# [WHAT YOU WILL DO]
Print the records below verbatim.

:: SUPPLIED DATA ::

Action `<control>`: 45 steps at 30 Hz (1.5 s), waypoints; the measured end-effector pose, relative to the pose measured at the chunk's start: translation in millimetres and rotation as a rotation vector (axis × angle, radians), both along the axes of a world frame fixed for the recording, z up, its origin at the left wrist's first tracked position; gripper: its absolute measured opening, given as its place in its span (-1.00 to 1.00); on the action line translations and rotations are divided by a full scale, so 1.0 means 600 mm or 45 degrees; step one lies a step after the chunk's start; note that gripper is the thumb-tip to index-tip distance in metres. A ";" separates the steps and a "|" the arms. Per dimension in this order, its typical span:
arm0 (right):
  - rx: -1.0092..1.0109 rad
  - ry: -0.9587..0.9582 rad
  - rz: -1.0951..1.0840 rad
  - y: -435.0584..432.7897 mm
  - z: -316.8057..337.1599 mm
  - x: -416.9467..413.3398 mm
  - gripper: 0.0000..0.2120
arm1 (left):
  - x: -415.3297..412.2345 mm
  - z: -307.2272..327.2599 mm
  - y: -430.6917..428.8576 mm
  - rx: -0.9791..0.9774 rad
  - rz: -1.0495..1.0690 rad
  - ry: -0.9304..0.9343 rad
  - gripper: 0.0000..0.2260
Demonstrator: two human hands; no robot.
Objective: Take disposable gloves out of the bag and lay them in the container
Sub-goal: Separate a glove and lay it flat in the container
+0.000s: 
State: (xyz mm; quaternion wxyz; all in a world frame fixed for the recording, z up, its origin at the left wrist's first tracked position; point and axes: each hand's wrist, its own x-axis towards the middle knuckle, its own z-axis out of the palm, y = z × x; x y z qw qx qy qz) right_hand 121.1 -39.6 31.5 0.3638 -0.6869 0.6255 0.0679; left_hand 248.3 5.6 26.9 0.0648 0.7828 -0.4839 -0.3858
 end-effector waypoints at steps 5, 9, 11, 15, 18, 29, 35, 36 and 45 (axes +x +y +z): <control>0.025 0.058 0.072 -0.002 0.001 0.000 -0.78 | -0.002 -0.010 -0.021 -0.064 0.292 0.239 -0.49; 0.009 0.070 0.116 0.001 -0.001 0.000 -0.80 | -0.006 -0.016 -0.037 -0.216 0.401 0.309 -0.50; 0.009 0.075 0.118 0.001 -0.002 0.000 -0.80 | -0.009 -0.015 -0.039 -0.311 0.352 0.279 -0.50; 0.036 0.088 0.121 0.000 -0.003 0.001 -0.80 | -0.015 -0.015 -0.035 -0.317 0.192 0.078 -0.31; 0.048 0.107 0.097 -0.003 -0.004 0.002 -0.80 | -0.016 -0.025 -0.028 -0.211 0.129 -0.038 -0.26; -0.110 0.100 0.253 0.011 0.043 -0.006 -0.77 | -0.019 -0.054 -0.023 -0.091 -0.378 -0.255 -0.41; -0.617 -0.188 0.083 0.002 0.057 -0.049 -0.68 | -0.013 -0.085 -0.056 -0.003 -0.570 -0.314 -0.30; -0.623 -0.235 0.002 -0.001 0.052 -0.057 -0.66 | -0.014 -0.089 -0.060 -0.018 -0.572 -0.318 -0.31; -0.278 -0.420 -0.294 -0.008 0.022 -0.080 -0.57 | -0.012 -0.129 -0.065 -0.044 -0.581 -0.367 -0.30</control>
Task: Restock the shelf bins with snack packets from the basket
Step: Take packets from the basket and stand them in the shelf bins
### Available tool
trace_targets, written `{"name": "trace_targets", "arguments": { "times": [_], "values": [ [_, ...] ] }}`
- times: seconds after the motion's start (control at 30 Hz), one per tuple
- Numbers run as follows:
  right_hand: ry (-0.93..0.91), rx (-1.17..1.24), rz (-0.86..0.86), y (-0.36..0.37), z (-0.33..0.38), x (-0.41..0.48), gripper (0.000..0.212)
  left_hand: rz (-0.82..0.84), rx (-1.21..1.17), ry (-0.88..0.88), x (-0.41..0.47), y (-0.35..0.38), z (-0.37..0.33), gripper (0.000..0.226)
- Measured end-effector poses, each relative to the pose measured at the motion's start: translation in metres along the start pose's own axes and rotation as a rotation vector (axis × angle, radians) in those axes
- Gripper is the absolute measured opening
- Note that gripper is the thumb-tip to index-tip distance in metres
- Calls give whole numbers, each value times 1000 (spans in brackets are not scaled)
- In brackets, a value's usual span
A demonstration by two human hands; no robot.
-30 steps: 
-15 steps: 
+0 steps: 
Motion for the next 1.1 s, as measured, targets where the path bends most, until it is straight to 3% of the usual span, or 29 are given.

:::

# [ANSWER SECTION]
Action `<control>`: 45 steps at 30 Hz (1.5 s), waypoints; the measured end-effector pose, relative to the pose measured at the chunk's start: translation in millimetres and rotation as a rotation vector (axis × angle, radians), both along the axes of a world frame fixed for the recording, z up, its origin at the left wrist's first tracked position; gripper: its absolute measured opening, given as its place in its span (-1.00 to 1.00); on the action line translations and rotations are divided by a full scale, so 1.0 means 600 mm or 45 degrees; step one lies a step after the chunk's start; note that gripper is the thumb-tip to index-tip distance in metres. A ";" separates the steps and a "|" the arms. Per dimension in this order, its typical span:
arm0 (right):
  - rx: -1.0092..1.0109 rad
  - ry: -0.9587..0.9582 rad
  - rz: -1.0951..1.0840 rad
  - y: -435.0584..432.7897 mm
  - z: -316.8057..337.1599 mm
  - x: -416.9467..413.3398 mm
  - gripper: 0.0000..0.2120
arm1 (left):
  - x: -415.3297..412.2345 mm
  - z: -307.2272..327.2599 mm
  - y: -430.6917..428.8576 mm
  - rx: -0.9791..0.9774 rad
  - rz: -1.0495..1.0690 rad
  - ry: -0.9304..0.9343 rad
  - gripper: 0.0000..0.2260
Demonstrator: two human hands; no robot.
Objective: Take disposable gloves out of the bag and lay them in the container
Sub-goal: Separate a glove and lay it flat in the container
+0.000s: 
State: (xyz mm; quaternion wxyz; all in a world frame fixed for the recording, z up, its origin at the left wrist's first tracked position; point and axes: each hand's wrist, its own x-axis towards the middle knuckle, its own z-axis out of the palm, y = z × x; x y z qw qx qy qz) right_hand 121.1 -39.6 31.5 0.3638 -0.6869 0.6255 0.0679; left_hand 248.3 5.6 26.9 0.0648 0.7828 -0.4839 -0.3858
 end-effector waypoints at steps 5, 9, 11, 15, 18, 29, 35, 36 and 45 (axes +x +y +z): <control>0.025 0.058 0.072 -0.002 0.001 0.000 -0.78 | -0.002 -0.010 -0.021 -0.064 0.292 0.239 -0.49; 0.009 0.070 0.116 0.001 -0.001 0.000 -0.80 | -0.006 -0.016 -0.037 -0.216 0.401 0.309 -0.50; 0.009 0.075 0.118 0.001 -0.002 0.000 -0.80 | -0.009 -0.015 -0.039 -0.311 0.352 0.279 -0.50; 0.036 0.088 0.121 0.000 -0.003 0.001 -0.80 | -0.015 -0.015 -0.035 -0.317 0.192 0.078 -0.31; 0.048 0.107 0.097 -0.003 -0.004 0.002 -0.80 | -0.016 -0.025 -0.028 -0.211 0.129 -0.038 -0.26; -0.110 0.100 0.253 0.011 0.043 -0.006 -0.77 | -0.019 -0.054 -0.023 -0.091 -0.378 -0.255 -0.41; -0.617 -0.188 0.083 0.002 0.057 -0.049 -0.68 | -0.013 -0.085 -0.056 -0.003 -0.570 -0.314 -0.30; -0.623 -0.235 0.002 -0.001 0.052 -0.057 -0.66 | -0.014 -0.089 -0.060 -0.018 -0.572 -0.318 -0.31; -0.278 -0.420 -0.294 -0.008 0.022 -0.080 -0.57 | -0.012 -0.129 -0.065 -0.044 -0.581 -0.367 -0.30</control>
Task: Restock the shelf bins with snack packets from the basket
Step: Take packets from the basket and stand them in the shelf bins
### Available tool
trace_targets, written `{"name": "trace_targets", "arguments": { "times": [_], "values": [ [_, ...] ] }}`
- times: seconds after the motion's start (control at 30 Hz), one per tuple
- Numbers run as follows:
  right_hand: ry (-0.93..0.91), rx (-1.17..1.24), rz (-0.86..0.86), y (-0.36..0.37), z (-0.33..0.38), x (-0.41..0.48), gripper (0.000..0.212)
  left_hand: rz (-0.82..0.84), rx (-1.21..1.17), ry (-0.88..0.88), x (-0.41..0.47), y (-0.35..0.38), z (-0.37..0.33), gripper (0.000..0.226)
- Measured end-effector poses, each relative to the pose measured at the motion's start: translation in metres along the start pose's own axes and rotation as a rotation vector (axis × angle, radians) in those axes
- Gripper is the absolute measured opening
- Note that gripper is the thumb-tip to index-tip distance in metres
- Calls give whole numbers, each value times 1000 (spans in brackets are not scaled)
- In brackets, a value's usual span
A demonstration by two human hands; no robot.
-30 steps: 
-15 steps: 
+0 steps: 
Motion for the next 1.1 s, as measured, targets where the path bends most, until it is straight to 3% of the usual span, or 29 are given.

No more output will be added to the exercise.